• [DIRECTIONS]
Using the listing below, please gather every line containing the word "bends".

• [RECORDS SHOWN]
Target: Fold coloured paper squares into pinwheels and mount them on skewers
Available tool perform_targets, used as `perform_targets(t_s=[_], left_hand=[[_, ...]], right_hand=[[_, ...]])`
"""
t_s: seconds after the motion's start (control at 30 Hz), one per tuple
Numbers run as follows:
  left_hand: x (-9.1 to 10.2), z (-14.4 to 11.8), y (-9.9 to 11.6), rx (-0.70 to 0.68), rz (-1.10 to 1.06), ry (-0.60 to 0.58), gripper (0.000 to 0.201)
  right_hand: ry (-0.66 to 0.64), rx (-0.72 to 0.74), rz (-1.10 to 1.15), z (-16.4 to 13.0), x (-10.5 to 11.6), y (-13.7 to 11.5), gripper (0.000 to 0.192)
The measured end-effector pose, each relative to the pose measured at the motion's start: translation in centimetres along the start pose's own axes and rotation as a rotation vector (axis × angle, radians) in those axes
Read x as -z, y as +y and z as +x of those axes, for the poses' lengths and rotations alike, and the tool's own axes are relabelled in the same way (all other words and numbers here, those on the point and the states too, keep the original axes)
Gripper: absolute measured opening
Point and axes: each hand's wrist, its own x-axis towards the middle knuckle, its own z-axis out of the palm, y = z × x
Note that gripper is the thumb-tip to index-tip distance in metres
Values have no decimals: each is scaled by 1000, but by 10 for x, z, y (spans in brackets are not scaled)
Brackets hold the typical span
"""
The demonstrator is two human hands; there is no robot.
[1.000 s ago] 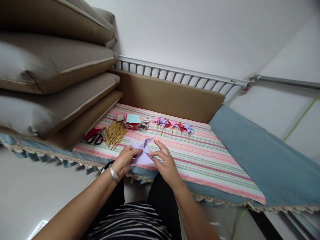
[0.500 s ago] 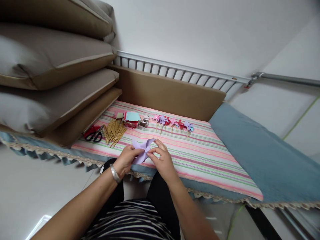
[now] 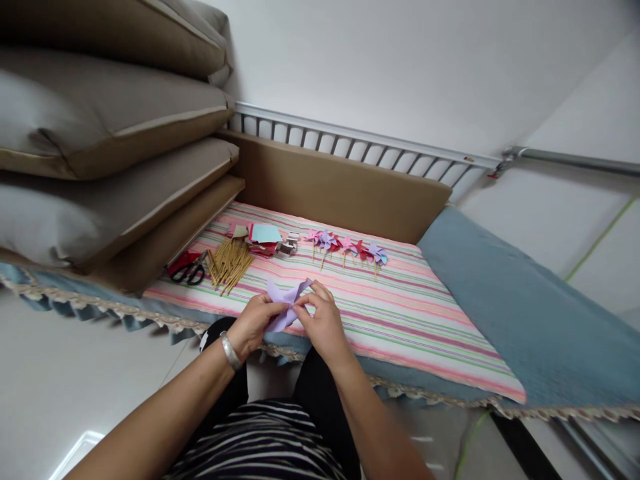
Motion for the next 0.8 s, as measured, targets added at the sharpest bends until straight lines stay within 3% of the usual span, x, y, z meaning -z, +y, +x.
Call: perform_targets(t_s=[0.27,0.5,0.63,0.73,0.8], left_hand=[[-1,-6,2,-46,-34,4,20],[6,3,0,-78,-43,69,23],[8,17,-3,-53,-45,88,20],[8,34,-7,-48,-45,84,20],[7,47,-12,-48,-37,74,20]], right_hand=[[36,58,-49,3,-6,1,7],[13,20,11,8,-14,2,3],[93,-182,348,17,-22,25,28],[-9,-397,690,25,-29,40,45],[-89,-457,811,31,-35,46,47]])
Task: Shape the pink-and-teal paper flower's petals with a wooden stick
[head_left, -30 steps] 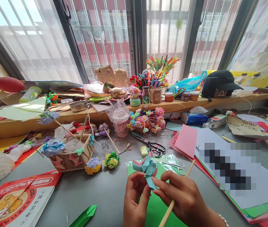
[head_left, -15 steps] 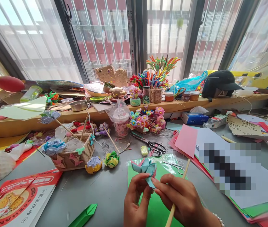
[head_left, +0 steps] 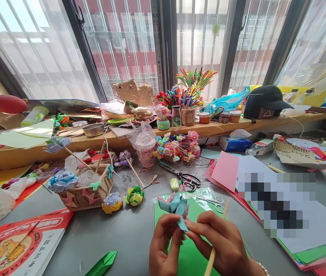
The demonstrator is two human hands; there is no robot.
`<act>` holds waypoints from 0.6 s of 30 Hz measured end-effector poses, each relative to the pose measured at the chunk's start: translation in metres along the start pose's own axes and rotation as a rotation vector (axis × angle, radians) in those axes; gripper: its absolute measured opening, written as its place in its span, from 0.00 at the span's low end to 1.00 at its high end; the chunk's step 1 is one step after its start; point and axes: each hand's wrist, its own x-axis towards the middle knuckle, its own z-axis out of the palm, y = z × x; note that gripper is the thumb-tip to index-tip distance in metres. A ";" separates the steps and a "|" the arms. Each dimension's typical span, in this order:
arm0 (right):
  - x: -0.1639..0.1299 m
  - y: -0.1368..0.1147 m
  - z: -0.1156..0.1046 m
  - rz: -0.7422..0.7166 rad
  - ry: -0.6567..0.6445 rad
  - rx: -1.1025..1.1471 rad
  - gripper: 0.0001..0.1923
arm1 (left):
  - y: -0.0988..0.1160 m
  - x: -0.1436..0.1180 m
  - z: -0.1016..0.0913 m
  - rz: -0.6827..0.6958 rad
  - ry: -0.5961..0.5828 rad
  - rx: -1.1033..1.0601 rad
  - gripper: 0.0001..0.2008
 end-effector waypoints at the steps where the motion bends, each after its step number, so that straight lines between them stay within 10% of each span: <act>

• [TASK RESULT]
Motion for the next 0.8 s, as measured, targets added at the sharpest bends until straight lines stay within 3% of the usual span, x, y, z meaning -z, +y, +x.
 end-effector waypoints at the steps where the motion bends, each after its step number, so that straight lines between them stay within 10% of each span: <act>

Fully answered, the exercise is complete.